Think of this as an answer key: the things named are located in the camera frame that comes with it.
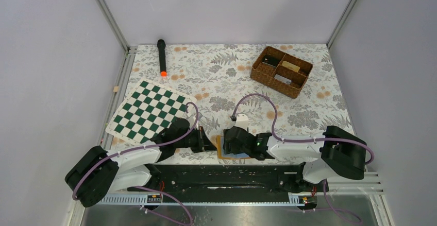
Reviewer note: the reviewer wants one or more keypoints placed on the grey card in basket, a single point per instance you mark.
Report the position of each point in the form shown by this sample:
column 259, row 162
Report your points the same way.
column 283, row 79

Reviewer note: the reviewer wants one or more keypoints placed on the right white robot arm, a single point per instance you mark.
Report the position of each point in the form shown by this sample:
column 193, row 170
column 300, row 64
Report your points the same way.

- What you should do:
Check the records above line by line and tally those holding the string "more". Answer with the number only.

- Result for this exercise:
2